Co-Autorin: Sarah Kaliebe

Alon Day und Ulysse Delsaux haben sich am Circuit Zolder in Belgien zu Meistern gekrönt – Während der Israeli seinen ELITE-1-Titel verteidigte, gewann der Franzose erstmals die ELITE-2-Meisterschaft

Mission Titelverteidigung abgeschlossen: Alon Day hat am vergangenen Wochenende in Zolder mit CAAL Racing zum zweiten Mal in Folge den ELITE-1-Titel in der NASCAR Whelen Euro Series gewonnen. Der Israeli setzte sich gegen Frederic Gabillon, Lucas Lasserre und Loris Hezemans durch. In der ELITE-2-Division gelang Ulysse Delsaux der Sieg gegen Florian Venturi, Wilfried Boucenna und Guillaume Deflandre.

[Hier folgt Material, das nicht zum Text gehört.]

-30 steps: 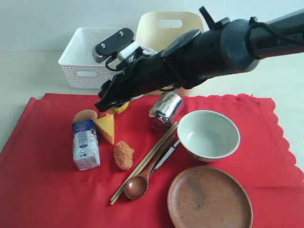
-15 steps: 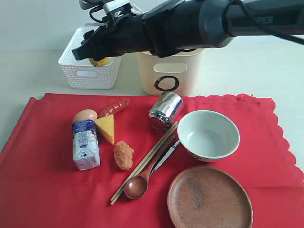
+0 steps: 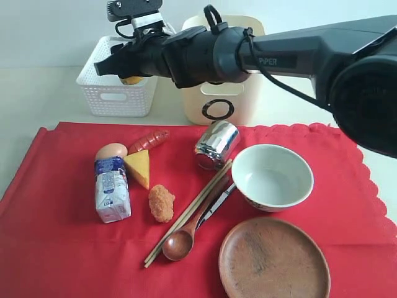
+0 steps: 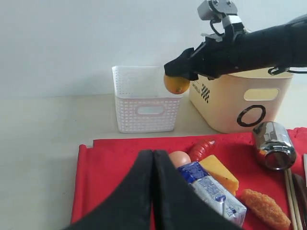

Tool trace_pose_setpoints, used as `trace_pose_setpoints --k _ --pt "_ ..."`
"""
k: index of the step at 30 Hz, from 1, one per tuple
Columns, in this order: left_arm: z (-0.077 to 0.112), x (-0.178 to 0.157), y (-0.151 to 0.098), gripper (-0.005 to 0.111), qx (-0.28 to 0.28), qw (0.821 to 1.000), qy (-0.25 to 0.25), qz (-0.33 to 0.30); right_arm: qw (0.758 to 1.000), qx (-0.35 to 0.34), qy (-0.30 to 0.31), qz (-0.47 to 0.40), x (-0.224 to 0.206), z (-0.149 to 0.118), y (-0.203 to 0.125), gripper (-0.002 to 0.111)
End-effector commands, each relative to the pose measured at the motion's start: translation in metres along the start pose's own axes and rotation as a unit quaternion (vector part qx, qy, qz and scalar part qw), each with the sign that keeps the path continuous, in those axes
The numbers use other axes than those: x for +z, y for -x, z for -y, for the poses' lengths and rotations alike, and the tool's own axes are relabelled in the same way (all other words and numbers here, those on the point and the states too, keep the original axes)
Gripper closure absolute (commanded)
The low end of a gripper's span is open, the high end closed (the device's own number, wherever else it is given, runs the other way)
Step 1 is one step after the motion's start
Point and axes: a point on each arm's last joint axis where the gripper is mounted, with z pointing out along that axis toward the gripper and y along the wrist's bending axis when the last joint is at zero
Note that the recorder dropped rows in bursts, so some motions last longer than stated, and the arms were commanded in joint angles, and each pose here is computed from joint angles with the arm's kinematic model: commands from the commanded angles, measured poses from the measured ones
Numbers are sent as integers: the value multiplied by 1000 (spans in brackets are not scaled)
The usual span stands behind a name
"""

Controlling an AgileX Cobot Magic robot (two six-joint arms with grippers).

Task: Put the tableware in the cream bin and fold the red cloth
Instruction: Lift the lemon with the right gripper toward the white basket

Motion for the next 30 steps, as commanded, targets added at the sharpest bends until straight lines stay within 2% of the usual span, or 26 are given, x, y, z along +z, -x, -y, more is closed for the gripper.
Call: trace_pose_setpoints --k 1,4,9,11,20,24,30 --pt "0 0 -1 106 -4 1000 -1 2 1000 6 -5 6 1 1 3 107" --pt "0 0 -1 106 -4 1000 -1 2 1000 5 -7 5 2 -2 1 99" --pt "0 0 -1 106 -4 1000 -1 2 1000 -18 -5 8 1 -10 1 72" --pt "0 0 -1 106 -4 1000 -1 2 1000 -18 -1 7 1 -12 0 66" --pt "0 0 -1 106 -4 1000 -1 2 1000 -23 -2 7 1 -14 0 64" --pt "0 0 -1 106 -4 1000 -1 2 1000 -24 0 7 1 -16 0 59" --pt "0 0 -1 106 -4 1000 -1 2 1000 26 4 6 1 -17 -1 55"
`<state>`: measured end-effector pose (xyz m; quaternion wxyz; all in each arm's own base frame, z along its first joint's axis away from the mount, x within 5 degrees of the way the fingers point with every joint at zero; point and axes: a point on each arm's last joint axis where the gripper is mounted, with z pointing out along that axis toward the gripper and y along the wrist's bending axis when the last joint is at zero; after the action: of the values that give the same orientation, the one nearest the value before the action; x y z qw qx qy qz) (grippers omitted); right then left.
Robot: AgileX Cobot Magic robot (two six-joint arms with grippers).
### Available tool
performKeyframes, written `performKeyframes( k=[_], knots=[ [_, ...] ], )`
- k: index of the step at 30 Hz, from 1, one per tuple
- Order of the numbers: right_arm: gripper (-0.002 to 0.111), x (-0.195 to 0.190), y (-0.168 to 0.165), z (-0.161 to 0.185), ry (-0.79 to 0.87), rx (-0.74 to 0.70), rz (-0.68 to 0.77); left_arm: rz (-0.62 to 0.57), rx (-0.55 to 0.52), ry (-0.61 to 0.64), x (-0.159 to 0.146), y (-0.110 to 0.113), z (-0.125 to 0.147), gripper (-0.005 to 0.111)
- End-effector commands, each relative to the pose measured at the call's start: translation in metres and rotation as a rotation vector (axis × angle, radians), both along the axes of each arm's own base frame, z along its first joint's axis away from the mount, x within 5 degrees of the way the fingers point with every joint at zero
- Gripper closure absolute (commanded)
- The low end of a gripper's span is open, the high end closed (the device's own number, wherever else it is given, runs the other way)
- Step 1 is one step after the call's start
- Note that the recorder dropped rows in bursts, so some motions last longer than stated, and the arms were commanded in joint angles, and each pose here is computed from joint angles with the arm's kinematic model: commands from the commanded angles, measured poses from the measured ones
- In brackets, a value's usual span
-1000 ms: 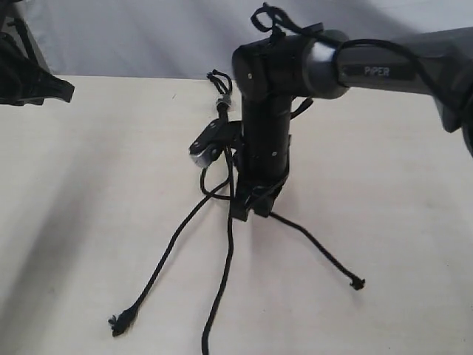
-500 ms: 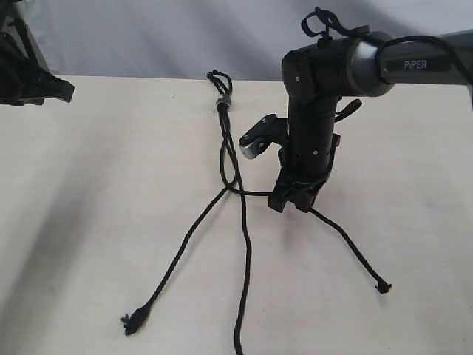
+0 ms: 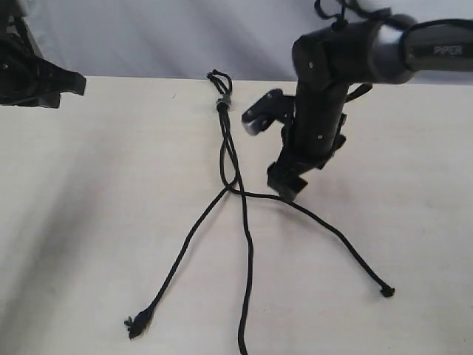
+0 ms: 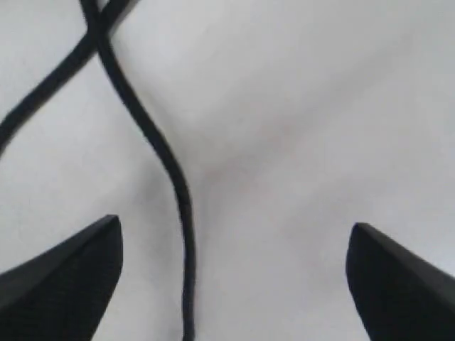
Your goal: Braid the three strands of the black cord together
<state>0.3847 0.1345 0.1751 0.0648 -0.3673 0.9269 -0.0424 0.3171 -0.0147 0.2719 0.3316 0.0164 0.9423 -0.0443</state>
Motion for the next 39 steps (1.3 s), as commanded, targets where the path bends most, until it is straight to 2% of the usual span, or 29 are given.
performKeyframes(
  k=[1, 3, 5, 6, 7, 9, 10, 12, 14, 15, 24, 28, 32, 35, 37, 39],
  knots=[
    [0.027, -0.005, -0.037, 0.102, -0.324, 0.179, -0.164, -0.139, -0.076, 0.014, -0.009, -0.053, 0.000, 0.105],
    [0.027, -0.024, -0.062, 0.155, -0.440, 0.349, -0.272, -0.273, -0.079, 0.010, -0.020, -0.095, 0.001, 0.105],
    [0.033, -0.054, -0.078, 0.187, -0.498, 0.506, -0.267, -0.424, -0.076, 0.002, -0.039, -0.137, 0.002, 0.105],
    [0.043, -0.067, -0.083, 0.190, -0.513, 0.551, -0.255, -0.472, -0.075, 0.008, -0.046, -0.151, 0.000, 0.105],
    [0.058, -0.079, -0.089, 0.191, -0.551, 0.576, -0.255, -0.534, -0.067, 0.023, -0.055, -0.168, -0.003, 0.105],
    [0.076, -0.094, -0.095, 0.191, -0.635, 0.579, -0.271, -0.601, -0.052, 0.062, -0.065, -0.186, -0.013, 0.102],
    [0.085, -0.099, -0.099, 0.189, -0.691, 0.572, -0.290, -0.628, -0.042, 0.082, -0.068, -0.195, -0.020, 0.098],
    [0.107, -0.113, -0.107, 0.183, -0.851, 0.546, -0.333, -0.673, -0.019, 0.140, -0.073, -0.214, -0.042, 0.081],
    [0.109, -0.127, -0.113, 0.175, -0.953, 0.532, -0.366, -0.683, 0.000, 0.197, -0.073, -0.225, -0.064, 0.064],
    [0.109, -0.131, -0.116, 0.173, -0.990, 0.525, -0.375, -0.679, 0.003, 0.215, -0.072, -0.228, -0.071, 0.062],
    [0.109, -0.148, -0.128, 0.161, -1.201, 0.467, -0.417, -0.646, 0.034, 0.387, -0.053, -0.255, -0.111, 0.062],
    [0.109, -0.148, -0.128, 0.161, -1.201, 0.467, -0.417, -0.624, 0.117, 0.434, -0.051, -0.266, -0.128, 0.062],
    [0.109, -0.148, -0.128, 0.160, -1.199, 0.467, -0.417, -0.569, 0.245, 0.456, -0.049, -0.268, -0.143, 0.065],
    [0.109, -0.148, -0.128, 0.160, -1.198, 0.470, -0.421, -0.578, 0.270, 0.468, -0.051, -0.270, -0.152, 0.070],
    [0.109, -0.148, -0.128, 0.160, -1.198, 0.472, -0.424, -0.581, 0.276, 0.476, -0.052, -0.271, -0.155, 0.078],
    [0.109, -0.148, -0.128, 0.160, -1.198, 0.472, -0.424, -0.582, 0.275, 0.476, -0.052, -0.271, -0.155, 0.091]
  ],
)
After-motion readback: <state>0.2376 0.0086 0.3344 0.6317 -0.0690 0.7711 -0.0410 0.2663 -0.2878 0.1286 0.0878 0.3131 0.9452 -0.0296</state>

Day war mit zwei Punkten Rückstand auf Lasserre nach Belgien gereist, schaffte es aber letztendlich, mit zwei Siegen den Titel an sich zu reißen. “Es fühlt sich so gut an”, sagt der 26-Jährige. “Das Auto lässt mich niemals im Stich und enttäuscht mich nie. Das Fahrzeug, das Team – alle sind einfach großartig. Ich bin sprachlos.” Day teilt sich mit seinen 7 Saisonsiegen jetzt den ersten Platz in der ewigen Tabelle mit Ander Vilarino.

Auf dem zweiten Platz landete Frederic Gabillon im Toyota Camry von RDV Competition. Der Franzose setzte in Zolder keinen Nadelstich und war nie eine echte Gefahr für Day. Zum dritten Mal muss sich Gabillon deshalb mit dem Vizemeistertitel zufrieden geben. Dritter wurde Lasserre, der im ersten Rennen mit Bremsproblemen ausgefallen war. Der Franzose war mit nur wenigen Mechanikern und geringen Ressourcen während der ganzen Saison ein echter Titelkandidat.

Hezemans, der ebenfalls im ersten Rennen ausgefallen war, bekam zumindest ein Trostpflaster: Der Niederländer bekommt aufgrund seines Sieges in der Junior Trophy die Möglichkeit, in einem NASCAR-Rennen in den USA an den Start zu gehen.

Delsaux erfüllt sich EuroNASCAR-Traum

© Volkan Avci

In der ELITE-2-Division war es Delsaux, der sich nach zwei spannenden Rennen zum Meister krönen durfte. Der 21-Jährige, dem schon im Kindesalter das Asperger-Syndrom diagnostiziert wurde, hat mit dem Rennsport einen Weg gefunden, sich selbst auszudrücken. Mit dem Sieg in der ELITE-2-Meisterschaft hat Delsaux bewiesen, sowohl als Mensch als auch als Fahrer enorm gereift zu sein.

“Es ist unglaublich”, sagt Delsaux nach dem Meisterschaftssieg in der ELITE 2. “Vor dem Rennen war ich wirklich gestresst. Ich habe versucht, meine Emotionen in Griff zu halten und mich auf das Rennen zu konzentrieren, wie immer. Danke an mein Team: Die Mannschaft war unglaublich.” Ihm reichten in Zolder ein zweiter und ein dritter Platz, da Deflandre im ersten Rennen wegen eines technischen Defekts ausgefallen war.

Sichtlich enttäuscht war Florian Venturi, der sich am Samstag mit einem Sieg in den Meisterschaftskampf katapultiert hatte. Im zweiten Rennen hätte der 17-Jährige aber gewinnen müssen, um sich den Titel zu holen. Er kam jedoch nur auf Rang zwei ins Ziel. Auch er bekommt jedoch eine Chance auf ein Rennen in den USA, weil er den Rookie Cup gewonnen hat.